Although human population studies have linked air pollution to chronic inflammation of nasal and sinus tissues, direct biological and molecular evidence for cause and effect has been scant. Now, research in mice, led by Johns Hopkins otolaryngologist-head and neck surgeon Murugappan Ramanathan, suggests that continual exposure to dirty air can lead to a bevy of consequences that mimic human chronic sinusitis—a condition that affects more than 29 million individuals in the U.S.
The new findings, Ramanathan says, have broad implications for the health and well-being of people who live in large cities and industrial areas with polluted air, particularly in the developing world.

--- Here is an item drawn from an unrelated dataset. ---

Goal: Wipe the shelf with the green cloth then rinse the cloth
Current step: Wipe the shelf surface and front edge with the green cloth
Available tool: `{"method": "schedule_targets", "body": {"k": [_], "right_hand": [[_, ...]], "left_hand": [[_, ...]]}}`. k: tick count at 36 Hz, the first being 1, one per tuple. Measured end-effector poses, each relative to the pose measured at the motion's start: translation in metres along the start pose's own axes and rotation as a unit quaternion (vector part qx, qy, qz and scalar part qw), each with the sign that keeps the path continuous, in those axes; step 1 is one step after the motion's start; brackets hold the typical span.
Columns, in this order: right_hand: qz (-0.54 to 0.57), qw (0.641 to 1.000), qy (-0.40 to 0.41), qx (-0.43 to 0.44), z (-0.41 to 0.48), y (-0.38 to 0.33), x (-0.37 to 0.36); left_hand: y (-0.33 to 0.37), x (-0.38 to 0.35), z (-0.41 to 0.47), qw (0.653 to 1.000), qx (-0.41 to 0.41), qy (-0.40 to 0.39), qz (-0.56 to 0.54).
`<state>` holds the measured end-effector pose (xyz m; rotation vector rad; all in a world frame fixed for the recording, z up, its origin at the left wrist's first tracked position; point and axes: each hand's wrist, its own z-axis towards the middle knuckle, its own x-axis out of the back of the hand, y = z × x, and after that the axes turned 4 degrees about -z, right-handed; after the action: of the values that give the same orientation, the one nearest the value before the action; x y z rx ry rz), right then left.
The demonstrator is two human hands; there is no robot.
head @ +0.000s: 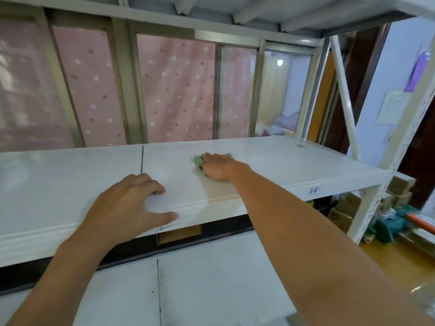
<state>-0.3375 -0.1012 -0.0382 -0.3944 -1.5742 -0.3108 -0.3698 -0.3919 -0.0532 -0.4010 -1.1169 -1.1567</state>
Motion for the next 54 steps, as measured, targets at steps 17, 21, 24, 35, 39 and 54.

“In the U.S., regulations have kept a lot of air pollution in check, but in places like New Delhi, Cairo or Beijing, where people heat their houses with wood-burning stoves, and factories release pollutants into the air, our study suggests people are at higher risk of developing chronic sinus problems,” he explains.
To see how pollution may directly affect the biology of the upper airways, the researchers exposed 38 eight-week-old male mice to either filtered air or concentrated Baltimore air with particles measuring 2.5 micrometers or less, which excludes most allergens, like dust and pollen. The aerosolized particles, although concentrated, were 30 to 60 percent lower than the average concentrations of particles of a similar size in cities like New Delhi, Cairo and Beijing.
Nineteen mice breathed in filtered air, and 19 breathed polluted air for 6 hours per day, 5 days a week for 16 weeks.
After flushing the noses and sinuses of the mice with water and examining the resulting fluid under a microscope, the researchers saw significantly more white blood cells that signal inflammation, including macrophages, neutrophils and eosinophils, in the mice that breathed in the polluted air compared with those that breathed in filtered air. The elevated neutrophils and eosinophils seen in the sinonasal mucosa of mice exposed to polluted air is very similar to the profile that chronic rhinosinusitis patients exhibit in Asian countries suffering from air pollution.
Further investigation found elevated levels of direct biomarkers for inflammation such as interleukin 1b, interleukin 13, oncostatin M and eotaxin-1. Other signs of inflammation included a thicker epithelium and lower levels of proteins that hold epithelial cells together.
Ramanathan says his team will continue to study the upper respiratory changes that occur after exposure to pollution, as well as potential ways to reverse them. For example, he says, it’s not yet known whether removing the pollutant—or the individual from a polluted environment—can reverse any pollutant-related damage.
The findings also suggest some molecular pathways that could serve as targets for prophylactic or therapeutic interventions that could prevent or treat chronic sinusitis caused by fine particulates.
“Someday,” he says, “we may have a drug that could completely reverse this condition in our patients.”